**Task**
Repeat the lines below exactly as written, please, from the line with "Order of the" to the line with "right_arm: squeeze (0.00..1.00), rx", both lines included, and no others.

**The data**
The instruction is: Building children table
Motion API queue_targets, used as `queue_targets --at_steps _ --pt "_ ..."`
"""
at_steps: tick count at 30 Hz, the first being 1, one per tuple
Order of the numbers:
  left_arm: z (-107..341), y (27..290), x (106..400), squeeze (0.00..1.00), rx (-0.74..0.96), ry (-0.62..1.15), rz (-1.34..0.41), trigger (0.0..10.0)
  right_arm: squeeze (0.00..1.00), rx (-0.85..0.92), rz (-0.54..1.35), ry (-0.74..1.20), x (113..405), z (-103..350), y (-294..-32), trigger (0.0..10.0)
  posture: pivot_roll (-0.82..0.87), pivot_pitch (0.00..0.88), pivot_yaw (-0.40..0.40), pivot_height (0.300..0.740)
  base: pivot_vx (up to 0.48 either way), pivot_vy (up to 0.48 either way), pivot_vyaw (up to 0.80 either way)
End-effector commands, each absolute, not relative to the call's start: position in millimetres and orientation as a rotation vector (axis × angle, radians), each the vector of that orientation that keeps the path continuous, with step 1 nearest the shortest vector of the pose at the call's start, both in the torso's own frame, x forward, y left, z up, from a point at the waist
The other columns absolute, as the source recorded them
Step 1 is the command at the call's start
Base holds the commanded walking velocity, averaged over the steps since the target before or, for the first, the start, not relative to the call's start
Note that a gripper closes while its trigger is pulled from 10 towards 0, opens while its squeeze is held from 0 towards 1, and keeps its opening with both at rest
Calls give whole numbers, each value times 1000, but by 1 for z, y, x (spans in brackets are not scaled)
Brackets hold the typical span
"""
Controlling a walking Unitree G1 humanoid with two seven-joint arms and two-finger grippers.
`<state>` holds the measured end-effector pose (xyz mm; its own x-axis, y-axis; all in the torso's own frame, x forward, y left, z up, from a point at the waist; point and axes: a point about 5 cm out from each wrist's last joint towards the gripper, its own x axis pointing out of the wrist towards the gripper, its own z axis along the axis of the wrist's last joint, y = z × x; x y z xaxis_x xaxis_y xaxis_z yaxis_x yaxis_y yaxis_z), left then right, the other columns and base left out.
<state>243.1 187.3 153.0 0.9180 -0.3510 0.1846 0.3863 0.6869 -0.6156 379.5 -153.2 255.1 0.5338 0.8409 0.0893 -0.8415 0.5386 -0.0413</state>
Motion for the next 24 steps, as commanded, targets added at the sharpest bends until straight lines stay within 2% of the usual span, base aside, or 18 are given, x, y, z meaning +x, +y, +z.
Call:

**Finished exercise**
Order of the numbers:
  left_arm: z (-107..341), y (27..290), x (106..400), squeeze (0.00..1.00), rx (-0.74..0.96), ry (-0.62..1.15), rz (-1.34..0.41), trigger (0.0..10.0)
  right_arm: squeeze (0.00..1.00), rx (-0.85..0.92), rz (-0.54..1.35), ry (-0.74..1.20), x (113..405), z (-103..350), y (-294..-32), trigger (0.0..10.0)

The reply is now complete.